*What is expected*: Filter by the string "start": return the lines of the material that contain it.

*Data section*:
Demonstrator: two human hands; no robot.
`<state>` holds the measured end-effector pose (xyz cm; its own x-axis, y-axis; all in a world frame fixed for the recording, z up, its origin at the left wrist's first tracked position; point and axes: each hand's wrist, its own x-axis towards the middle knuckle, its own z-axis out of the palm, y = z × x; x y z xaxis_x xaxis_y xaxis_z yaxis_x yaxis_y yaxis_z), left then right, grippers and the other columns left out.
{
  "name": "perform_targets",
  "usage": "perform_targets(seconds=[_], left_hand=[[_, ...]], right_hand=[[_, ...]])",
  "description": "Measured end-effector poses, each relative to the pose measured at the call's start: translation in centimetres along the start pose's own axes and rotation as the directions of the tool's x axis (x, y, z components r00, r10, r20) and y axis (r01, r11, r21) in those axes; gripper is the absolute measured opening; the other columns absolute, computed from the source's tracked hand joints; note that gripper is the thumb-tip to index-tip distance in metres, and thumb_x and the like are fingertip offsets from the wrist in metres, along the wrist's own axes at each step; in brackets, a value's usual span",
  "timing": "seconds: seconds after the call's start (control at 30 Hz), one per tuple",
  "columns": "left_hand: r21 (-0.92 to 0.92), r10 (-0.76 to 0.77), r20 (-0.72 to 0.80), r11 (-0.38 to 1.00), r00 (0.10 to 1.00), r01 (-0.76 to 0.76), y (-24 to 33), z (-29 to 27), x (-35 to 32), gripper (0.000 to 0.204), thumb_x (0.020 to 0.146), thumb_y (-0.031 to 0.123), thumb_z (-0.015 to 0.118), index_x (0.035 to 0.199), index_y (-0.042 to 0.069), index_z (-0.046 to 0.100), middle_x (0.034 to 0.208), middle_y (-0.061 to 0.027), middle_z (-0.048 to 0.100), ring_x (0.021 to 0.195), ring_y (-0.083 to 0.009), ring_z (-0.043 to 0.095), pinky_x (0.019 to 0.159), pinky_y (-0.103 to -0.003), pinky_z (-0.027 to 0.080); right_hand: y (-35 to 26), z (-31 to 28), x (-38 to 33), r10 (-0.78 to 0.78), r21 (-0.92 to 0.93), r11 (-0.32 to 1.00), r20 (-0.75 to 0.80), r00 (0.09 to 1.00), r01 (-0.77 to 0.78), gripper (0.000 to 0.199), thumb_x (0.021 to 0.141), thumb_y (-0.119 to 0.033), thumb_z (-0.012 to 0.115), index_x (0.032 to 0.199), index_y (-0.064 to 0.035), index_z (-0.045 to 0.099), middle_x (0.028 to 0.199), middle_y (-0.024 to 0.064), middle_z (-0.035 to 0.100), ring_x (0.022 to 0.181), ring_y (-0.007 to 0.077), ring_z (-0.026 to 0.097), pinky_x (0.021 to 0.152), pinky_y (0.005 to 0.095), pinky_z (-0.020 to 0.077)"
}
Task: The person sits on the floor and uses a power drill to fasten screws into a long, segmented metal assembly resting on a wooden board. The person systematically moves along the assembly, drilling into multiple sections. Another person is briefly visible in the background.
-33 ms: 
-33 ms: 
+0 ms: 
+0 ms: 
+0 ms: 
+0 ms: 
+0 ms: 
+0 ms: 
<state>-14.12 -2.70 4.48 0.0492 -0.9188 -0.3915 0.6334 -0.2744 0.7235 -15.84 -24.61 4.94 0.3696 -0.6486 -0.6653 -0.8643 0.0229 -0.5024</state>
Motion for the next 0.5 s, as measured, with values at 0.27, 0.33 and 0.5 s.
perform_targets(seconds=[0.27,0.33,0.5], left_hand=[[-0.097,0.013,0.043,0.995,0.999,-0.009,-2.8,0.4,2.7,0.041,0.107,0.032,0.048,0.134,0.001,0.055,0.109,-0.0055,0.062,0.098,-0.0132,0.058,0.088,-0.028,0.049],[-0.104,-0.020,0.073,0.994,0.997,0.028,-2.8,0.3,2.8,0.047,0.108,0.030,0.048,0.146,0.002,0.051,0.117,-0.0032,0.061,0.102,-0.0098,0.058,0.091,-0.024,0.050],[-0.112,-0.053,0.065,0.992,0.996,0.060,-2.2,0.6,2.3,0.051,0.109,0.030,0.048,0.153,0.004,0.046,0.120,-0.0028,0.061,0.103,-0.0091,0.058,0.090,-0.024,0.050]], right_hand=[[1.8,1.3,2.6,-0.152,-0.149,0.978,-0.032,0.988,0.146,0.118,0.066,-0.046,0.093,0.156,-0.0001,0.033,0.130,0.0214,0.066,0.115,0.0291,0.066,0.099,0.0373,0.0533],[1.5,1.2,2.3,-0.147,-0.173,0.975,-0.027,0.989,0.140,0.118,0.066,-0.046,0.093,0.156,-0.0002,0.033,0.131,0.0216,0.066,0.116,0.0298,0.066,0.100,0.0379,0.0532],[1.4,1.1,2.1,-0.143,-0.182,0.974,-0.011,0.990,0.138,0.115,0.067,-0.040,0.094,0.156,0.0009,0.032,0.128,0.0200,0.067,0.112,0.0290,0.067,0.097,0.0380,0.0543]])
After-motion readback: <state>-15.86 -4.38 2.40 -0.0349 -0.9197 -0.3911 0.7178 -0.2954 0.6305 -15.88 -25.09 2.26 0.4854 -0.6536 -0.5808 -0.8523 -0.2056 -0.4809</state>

*Expected answer*:
  "description": "Measured end-effector poses, each relative to the pose measured at the call's start: translation in centimetres along the start pose's own axes and rotation as the directions of the tool's x axis (x, y, z components r00, r10, r20) and y axis (r01, r11, r21) in those axes; gripper is the absolute measured opening; the other columns absolute, computed from the source's tracked hand joints; note that gripper is the thumb-tip to index-tip distance in metres, and thumb_x and the like are fingertip offsets from the wrist in metres, along the wrist's own axes at each step; in brackets, a value's usual span",
  "timing": "seconds: seconds after the call's start (control at 30 Hz), one per tuple",

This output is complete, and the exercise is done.